▸ **ACTIVITY**:
For the data below, give again exactly the lines from the one containing "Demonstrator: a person" through the one containing "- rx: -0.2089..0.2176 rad", both ends included, and no others.

▸ **GIVEN DATA**:
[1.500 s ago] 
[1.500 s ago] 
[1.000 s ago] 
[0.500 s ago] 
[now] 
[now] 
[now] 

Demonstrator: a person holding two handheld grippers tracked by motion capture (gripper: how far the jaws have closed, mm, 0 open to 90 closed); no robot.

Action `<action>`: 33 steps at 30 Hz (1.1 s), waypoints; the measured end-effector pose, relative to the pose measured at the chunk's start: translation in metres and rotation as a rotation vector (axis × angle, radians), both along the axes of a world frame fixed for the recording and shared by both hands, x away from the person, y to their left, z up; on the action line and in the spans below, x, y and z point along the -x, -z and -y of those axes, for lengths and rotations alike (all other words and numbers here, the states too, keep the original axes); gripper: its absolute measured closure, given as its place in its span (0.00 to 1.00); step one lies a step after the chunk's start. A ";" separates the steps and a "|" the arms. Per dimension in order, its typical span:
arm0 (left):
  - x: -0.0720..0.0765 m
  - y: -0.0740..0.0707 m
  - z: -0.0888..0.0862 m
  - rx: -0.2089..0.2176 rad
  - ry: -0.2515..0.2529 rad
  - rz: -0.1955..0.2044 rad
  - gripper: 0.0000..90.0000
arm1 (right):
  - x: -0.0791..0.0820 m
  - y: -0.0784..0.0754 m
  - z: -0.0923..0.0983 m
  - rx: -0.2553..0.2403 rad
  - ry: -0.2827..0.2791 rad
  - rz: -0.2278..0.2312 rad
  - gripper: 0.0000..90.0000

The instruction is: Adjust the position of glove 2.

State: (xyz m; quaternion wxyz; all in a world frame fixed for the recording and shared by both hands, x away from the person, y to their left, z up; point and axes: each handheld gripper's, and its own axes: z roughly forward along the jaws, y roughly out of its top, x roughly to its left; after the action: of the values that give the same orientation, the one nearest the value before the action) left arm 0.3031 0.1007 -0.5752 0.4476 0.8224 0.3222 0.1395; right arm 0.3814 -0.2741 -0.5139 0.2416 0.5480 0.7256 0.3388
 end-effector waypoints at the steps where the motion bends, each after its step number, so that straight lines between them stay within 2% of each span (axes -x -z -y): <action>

▸ **SOLVED EXERCISE**:
Demonstrator: a person holding two handheld grippers tracked by motion capture (gripper: how far the jaws have closed, mm, 0 open to 90 closed); no robot.

Action `<action>`: 33 steps at 30 Hz (1.1 s), waypoints; the measured end-effector pose, relative to the pose measured at the chunk's start: translation in metres and rotation as a rotation vector (axis × angle, radians), both along the axes of a world frame fixed for the recording and shared by both hands, x away from the person, y to their left, z up; on the action line and in the spans below, x, y and z point along the -x, -z and -y of those axes, for lengths and rotations alike (all other words and numbers here, the states too, keep the original axes); gripper: its absolute measured closure, given as its place in its span (0.00 to 1.00); step one lies a step after the chunk's start. A ";" separates the steps and a "|" the arms. Per dimension in order, its typical span:
arm0 (left):
  - x: -0.0720..0.0765 m
  - y: -0.0740..0.0707 m
  - z: -0.0888..0.0862 m
  - rx: -0.2089..0.2176 rad

Nothing further is required for this exercise.